West Bengal chief minister Mamata Banerjee has been barred from campaigning for 24 hours by the Election Commission of India for her “highly insinuating and provocative remarks”, which the poll body said has “serious potential of the breakdown of law and order and thereby affecting the election process".
Condemning Mamata Banerjee's statements made during poll rallies earlier this month, the EC advised her to desist from using such statements in public while the model code of conduct is in force.
The EC order banning the TMC chief from campaigning for 24 hours was based on two notices served to her on April 7 and April 8.
Mamata Banerjee announced a sit-in protest against the ban. "To protest against the undemocratic and unconstitutional decision of the Election Commission of India, I will sit on dharna tomorrow at Gandhi Murti, Kolkata from 12 noon," she tweeted.
The EC found the statement to be in violation contained in Section 123 (3), 3 (A) of the Representation of the People Act, 1951, and clauses (2), (3), and (4) of Part 1 of 'General Conduct of Model Code of Conduct for the guidance of political parties and candidates.

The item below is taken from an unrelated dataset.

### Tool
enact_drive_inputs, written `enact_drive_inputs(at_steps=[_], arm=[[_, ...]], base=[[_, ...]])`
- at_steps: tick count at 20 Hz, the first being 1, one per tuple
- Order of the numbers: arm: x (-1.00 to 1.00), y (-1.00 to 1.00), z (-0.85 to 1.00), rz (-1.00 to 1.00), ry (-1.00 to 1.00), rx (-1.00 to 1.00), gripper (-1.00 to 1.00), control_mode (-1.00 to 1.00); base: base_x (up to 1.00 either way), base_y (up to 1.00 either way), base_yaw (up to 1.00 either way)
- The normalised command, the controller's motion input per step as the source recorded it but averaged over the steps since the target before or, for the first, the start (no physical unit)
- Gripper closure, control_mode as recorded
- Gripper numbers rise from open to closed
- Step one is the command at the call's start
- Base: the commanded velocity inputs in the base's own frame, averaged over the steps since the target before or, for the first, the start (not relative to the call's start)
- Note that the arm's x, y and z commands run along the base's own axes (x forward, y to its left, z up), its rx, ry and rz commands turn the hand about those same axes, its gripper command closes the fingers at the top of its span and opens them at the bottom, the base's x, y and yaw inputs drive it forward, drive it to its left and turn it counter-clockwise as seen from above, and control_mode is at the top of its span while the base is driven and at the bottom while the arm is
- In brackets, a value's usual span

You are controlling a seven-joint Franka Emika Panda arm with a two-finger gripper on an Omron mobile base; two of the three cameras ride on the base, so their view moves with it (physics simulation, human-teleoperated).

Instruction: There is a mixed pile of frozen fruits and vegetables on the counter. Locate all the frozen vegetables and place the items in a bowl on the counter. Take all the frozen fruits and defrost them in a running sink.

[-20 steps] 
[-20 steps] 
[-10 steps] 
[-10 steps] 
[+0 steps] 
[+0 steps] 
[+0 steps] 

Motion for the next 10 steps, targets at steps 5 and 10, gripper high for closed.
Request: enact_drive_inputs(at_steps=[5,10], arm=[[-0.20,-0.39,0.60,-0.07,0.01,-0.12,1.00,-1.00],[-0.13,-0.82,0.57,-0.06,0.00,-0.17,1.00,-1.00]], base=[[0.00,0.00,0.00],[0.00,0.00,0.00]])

Union Home Minister Amit Shah Monday asserted that the National Register of Citizens (NRC) will have no impact on the Gorkhas, and accused the ruling TMC in West Bengal of misleading the people of the hills.
Addressing the public after a roadshow in Kalimpong, Shah said as long as the Narendra Modi-led BJP government is there at the Centre, Gorkhas will not be harmed. “NRC has not yet been implemented, but whenever it is done, not a single Gorkha will be asked to leave,” PTI quoted him as saying.
A few days back, BJP's Himanta Biswa Sarma was also banned for 48 hours after he used provocative language to incite people's to vote on religious norms.